WHAT THE TASK REQUIRES:
The whole listing should come back exactly as written, except for the pictures.

DATASET SECTION:
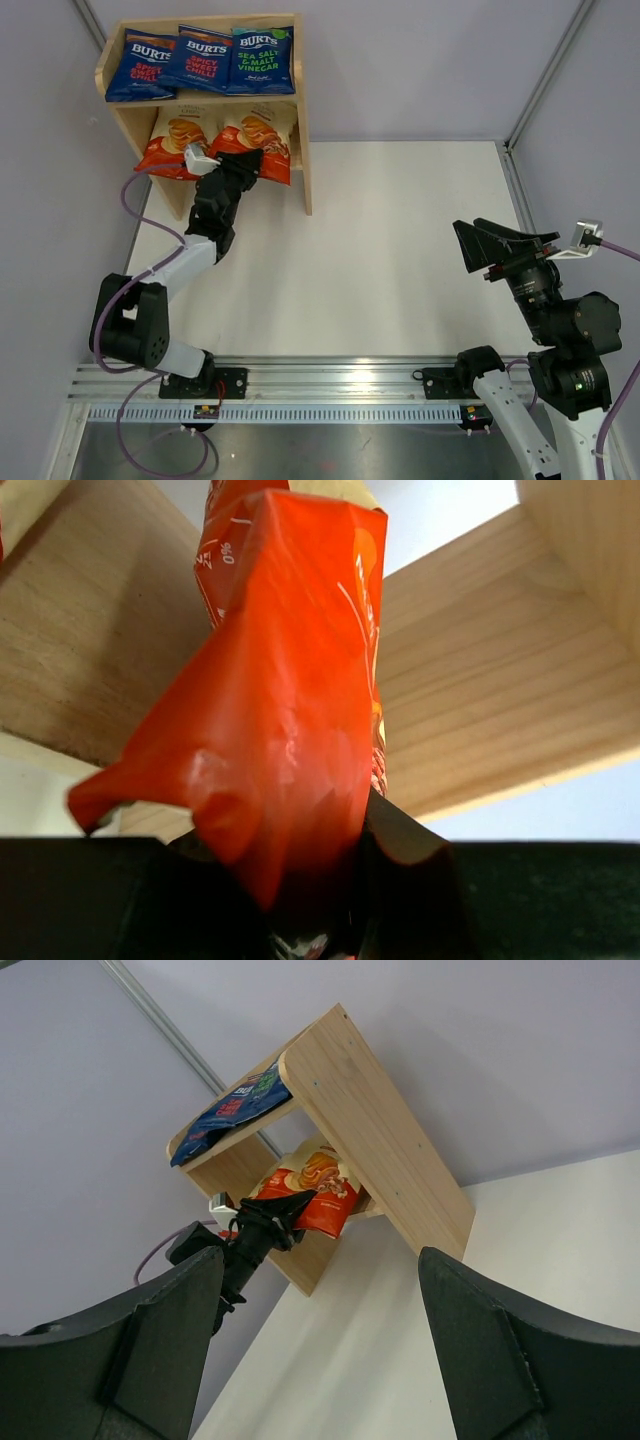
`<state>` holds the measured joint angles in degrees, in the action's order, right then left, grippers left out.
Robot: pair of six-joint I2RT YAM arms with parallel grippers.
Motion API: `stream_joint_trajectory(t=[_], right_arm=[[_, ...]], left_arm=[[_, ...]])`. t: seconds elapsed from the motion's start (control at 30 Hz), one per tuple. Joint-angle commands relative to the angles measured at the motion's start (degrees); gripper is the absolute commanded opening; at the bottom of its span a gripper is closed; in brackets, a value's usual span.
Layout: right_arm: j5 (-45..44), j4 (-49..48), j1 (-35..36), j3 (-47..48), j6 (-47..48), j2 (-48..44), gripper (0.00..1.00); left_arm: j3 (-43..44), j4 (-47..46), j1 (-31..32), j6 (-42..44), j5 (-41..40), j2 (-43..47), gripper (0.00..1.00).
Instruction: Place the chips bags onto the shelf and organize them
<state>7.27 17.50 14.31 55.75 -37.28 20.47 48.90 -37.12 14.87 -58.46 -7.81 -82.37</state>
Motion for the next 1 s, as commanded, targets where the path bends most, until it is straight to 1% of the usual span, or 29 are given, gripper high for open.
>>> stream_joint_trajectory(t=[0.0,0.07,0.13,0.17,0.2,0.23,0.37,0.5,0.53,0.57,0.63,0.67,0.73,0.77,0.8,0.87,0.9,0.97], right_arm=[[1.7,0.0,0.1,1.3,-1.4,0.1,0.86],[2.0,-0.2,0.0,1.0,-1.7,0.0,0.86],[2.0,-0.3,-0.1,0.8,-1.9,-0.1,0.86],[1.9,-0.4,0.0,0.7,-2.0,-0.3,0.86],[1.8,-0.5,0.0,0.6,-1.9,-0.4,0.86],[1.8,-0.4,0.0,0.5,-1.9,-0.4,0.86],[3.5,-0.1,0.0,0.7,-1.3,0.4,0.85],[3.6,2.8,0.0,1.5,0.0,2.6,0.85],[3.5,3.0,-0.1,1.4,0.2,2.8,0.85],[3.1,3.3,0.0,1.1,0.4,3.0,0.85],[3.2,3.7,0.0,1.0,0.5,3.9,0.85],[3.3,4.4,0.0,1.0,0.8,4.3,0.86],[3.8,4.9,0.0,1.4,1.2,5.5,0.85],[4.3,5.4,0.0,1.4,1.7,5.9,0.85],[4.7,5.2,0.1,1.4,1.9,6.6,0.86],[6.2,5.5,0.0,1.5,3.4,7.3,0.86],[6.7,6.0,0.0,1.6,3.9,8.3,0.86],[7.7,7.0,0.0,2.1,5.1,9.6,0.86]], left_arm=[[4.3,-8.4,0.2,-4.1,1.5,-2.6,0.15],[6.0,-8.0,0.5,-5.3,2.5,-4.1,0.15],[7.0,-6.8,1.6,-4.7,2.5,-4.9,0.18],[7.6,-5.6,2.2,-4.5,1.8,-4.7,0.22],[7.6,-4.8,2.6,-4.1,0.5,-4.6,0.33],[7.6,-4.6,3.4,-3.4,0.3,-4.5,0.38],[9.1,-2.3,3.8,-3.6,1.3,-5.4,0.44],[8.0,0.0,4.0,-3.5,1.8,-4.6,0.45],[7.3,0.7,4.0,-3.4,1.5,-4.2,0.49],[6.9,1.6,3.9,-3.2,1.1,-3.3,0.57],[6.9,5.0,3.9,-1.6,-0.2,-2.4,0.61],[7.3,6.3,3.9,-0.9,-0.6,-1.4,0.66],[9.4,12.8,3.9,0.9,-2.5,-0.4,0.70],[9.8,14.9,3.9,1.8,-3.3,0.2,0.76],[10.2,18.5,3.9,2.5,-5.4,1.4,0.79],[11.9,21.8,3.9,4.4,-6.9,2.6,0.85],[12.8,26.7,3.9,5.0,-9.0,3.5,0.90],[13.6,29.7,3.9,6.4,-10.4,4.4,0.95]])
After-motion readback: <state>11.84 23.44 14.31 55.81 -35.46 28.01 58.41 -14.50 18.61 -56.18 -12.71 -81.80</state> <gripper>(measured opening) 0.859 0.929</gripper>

YOUR RESPONSE:
`<state>` holds the measured joint angles in degrees, in the action's order, right then left, grippers left out.
Robot: pair of six-joint I2RT YAM arms with parallel grippers.
Motion API: `stream_joint_trajectory(t=[_], right_arm=[[_, ...]], left_arm=[[_, ...]])`. t: seconds elapsed from the motion's start (control at 30 Hz), one per tuple. Joint-angle commands relative to the angles measured at the motion's start (degrees); gripper is the absolute commanded opening; at the bottom of its span a gripper is closed; in brackets, a value's usual span.
Layout: right_arm: j5 (-45..44), j4 (-49..48), j1 (-35..36), j3 (-47..48), j6 (-47..48), j2 (-48..44), gripper (0.00..1.00); left_arm: j3 (-43..44), j4 (-47..46), j1 (-31..32), j6 (-42..44), j5 (-41..40), j2 (-43..47), gripper (0.00..1.00).
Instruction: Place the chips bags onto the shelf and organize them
<state>7.27 17.50 14.31 55.75 -37.28 20.47 48.90 -37.12 14.87 -58.46 -7.81 -82.37</state>
Motion for the next 1 s, as commanded, targets where the path bends most, until it is straight to 1% of the usual span, or 29 are given, gripper high for open.
>>> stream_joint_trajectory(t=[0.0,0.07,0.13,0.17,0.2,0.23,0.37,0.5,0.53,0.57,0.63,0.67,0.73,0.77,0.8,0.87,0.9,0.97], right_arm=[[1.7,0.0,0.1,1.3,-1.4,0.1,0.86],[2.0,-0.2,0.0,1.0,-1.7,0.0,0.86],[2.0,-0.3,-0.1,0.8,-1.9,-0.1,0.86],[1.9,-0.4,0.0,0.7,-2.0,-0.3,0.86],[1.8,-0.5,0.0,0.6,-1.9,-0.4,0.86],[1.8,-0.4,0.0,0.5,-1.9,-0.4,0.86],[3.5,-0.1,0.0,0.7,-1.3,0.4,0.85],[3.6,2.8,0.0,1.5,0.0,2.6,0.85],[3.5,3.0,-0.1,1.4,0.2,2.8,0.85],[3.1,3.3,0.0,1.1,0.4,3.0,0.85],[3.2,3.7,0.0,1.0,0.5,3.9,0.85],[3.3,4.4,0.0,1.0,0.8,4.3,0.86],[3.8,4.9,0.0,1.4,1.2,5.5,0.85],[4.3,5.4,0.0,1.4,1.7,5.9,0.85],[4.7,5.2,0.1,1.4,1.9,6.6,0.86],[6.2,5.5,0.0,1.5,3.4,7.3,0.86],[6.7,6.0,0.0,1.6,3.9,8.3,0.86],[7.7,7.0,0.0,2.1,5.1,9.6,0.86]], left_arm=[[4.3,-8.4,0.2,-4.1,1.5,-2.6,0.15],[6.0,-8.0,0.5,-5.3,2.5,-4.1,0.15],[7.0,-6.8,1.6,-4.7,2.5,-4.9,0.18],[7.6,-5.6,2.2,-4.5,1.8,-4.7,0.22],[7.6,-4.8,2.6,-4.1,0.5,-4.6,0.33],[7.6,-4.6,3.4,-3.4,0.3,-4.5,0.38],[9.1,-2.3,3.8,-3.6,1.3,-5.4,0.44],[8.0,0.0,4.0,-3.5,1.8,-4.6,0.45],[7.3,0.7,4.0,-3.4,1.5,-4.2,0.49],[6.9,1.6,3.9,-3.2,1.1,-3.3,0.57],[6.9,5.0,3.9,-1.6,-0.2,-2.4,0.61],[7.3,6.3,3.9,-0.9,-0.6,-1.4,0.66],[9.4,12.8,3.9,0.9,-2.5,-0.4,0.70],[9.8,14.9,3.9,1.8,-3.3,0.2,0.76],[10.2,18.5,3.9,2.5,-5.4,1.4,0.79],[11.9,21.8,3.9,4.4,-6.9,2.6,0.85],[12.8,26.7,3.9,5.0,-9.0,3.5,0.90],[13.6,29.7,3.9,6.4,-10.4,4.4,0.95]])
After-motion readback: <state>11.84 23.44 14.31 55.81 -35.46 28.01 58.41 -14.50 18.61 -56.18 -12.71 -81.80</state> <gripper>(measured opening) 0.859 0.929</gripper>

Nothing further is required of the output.